Copy out the lines below that hold the word "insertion".

[EXERCISE MATERIAL — start]

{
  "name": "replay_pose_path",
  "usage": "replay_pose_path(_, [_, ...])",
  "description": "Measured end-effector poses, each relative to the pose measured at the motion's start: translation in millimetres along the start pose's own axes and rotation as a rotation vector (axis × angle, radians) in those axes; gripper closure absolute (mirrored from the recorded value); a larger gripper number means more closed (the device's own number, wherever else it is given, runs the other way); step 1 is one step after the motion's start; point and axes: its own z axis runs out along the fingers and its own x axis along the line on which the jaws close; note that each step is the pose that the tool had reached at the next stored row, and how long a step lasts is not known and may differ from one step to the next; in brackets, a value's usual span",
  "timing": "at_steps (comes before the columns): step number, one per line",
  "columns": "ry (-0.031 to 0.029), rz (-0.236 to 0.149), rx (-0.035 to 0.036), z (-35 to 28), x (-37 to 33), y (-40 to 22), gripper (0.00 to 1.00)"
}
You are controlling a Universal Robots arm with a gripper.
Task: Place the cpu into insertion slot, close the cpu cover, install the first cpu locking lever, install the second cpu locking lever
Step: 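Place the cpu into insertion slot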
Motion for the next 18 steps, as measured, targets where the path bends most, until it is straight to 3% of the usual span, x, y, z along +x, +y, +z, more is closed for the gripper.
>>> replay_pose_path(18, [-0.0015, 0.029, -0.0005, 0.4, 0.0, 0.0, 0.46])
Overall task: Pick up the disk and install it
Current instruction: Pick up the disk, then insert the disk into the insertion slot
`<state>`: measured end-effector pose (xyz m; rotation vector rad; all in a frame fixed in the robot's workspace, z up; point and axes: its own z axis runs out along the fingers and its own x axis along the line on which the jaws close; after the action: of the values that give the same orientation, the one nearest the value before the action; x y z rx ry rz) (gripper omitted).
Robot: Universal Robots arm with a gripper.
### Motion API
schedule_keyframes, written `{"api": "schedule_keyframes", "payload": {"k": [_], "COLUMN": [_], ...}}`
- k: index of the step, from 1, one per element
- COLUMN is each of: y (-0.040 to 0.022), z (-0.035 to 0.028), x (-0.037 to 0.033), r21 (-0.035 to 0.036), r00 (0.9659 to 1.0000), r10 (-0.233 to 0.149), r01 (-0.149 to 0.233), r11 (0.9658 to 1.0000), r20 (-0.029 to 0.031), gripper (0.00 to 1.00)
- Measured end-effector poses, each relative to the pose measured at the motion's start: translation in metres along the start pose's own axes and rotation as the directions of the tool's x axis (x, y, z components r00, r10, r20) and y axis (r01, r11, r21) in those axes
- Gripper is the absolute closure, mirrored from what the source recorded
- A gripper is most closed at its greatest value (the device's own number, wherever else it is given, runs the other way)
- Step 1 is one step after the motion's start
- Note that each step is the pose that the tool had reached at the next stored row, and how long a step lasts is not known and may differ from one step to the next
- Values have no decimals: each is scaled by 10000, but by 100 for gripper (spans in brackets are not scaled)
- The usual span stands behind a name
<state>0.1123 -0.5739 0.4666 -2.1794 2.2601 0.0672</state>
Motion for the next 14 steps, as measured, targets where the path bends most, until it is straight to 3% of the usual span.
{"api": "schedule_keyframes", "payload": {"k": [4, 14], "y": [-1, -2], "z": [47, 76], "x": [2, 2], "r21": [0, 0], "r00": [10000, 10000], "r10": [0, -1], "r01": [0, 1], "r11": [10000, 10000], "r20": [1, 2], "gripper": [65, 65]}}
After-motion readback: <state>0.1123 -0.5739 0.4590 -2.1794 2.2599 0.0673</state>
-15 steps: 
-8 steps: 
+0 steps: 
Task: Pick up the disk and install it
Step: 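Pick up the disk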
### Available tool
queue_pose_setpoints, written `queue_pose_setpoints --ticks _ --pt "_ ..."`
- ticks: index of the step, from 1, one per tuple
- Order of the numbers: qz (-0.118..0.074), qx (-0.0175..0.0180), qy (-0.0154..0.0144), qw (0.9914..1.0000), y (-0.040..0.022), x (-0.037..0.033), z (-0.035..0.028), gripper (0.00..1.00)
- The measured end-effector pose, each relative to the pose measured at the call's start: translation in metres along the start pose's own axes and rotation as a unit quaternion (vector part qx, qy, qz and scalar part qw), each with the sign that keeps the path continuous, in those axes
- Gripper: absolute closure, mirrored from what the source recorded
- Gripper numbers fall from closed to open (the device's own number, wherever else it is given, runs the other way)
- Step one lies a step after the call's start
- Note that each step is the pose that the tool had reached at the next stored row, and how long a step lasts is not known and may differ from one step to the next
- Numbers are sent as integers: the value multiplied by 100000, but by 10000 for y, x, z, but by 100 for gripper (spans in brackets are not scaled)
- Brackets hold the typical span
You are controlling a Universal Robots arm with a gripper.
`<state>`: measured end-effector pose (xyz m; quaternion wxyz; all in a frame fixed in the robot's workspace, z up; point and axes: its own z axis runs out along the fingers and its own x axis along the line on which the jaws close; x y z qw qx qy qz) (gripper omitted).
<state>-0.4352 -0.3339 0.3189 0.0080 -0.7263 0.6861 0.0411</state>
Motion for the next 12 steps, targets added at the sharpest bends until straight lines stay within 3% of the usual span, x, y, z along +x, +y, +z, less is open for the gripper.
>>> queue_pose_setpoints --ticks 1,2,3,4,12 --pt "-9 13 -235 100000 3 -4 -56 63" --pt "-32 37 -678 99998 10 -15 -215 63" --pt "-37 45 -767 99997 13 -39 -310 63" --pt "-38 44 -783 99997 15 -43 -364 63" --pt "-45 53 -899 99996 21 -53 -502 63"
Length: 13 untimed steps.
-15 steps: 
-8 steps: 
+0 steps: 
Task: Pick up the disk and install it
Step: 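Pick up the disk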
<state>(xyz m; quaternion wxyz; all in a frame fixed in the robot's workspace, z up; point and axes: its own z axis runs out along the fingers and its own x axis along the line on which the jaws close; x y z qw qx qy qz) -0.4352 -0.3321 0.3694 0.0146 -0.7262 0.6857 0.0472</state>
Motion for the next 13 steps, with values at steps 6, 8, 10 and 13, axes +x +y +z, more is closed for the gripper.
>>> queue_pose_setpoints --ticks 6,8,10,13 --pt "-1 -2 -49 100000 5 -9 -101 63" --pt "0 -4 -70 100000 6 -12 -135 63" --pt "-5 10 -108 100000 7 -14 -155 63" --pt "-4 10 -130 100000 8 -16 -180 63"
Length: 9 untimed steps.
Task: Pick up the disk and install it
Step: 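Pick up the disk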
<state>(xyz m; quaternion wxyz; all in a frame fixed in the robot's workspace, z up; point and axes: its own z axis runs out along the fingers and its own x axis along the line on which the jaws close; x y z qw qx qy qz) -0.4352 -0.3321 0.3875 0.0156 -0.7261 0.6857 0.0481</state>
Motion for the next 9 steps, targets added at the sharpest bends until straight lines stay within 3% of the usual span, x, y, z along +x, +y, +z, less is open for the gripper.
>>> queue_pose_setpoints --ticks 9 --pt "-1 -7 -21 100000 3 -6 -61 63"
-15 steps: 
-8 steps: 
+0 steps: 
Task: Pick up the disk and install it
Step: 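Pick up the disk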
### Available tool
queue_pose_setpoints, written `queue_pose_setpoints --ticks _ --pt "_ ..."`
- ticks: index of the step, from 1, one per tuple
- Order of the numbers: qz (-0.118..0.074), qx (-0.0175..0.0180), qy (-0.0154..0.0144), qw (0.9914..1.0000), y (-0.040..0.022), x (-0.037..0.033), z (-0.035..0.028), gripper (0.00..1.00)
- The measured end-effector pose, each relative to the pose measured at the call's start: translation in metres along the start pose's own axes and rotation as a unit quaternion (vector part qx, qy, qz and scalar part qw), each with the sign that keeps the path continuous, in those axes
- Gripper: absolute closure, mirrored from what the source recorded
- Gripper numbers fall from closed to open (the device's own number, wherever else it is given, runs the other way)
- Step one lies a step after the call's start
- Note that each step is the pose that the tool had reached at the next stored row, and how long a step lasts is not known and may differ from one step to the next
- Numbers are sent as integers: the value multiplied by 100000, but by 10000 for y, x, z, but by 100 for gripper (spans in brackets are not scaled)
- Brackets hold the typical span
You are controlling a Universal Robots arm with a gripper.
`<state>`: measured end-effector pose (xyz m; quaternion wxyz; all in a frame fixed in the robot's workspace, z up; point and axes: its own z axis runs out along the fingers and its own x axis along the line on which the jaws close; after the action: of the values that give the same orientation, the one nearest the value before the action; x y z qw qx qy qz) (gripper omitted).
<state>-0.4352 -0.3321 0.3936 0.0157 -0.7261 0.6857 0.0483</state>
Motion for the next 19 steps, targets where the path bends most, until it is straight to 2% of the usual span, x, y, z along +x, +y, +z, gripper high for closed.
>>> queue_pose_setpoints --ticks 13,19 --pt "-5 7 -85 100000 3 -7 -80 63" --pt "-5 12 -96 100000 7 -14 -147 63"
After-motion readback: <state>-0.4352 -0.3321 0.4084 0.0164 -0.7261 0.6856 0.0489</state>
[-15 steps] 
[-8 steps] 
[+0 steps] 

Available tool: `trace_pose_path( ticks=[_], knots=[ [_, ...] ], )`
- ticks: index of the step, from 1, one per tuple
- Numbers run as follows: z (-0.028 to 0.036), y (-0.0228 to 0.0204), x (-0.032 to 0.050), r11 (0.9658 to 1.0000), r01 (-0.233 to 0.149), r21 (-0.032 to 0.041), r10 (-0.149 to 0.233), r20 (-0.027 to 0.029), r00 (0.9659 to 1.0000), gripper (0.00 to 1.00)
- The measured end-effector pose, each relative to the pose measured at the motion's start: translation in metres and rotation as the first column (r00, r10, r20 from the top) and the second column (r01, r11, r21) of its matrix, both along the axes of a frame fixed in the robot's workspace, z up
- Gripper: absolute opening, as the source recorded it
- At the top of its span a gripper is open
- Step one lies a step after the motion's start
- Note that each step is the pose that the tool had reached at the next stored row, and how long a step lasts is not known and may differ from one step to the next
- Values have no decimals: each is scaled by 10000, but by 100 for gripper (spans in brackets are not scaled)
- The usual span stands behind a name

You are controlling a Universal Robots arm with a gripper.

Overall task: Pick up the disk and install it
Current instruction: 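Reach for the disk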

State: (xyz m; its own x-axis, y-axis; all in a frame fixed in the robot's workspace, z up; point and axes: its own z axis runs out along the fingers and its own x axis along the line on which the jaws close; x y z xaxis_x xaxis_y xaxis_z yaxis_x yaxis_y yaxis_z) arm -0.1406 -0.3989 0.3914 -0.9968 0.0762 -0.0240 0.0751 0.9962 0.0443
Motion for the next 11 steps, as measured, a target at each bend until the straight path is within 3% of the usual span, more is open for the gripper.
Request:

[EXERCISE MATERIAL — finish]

# [SOLUTION FOR THIS PROBLEM]
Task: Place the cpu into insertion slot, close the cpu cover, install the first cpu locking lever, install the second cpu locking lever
Step: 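Place the cpu into insertion slot
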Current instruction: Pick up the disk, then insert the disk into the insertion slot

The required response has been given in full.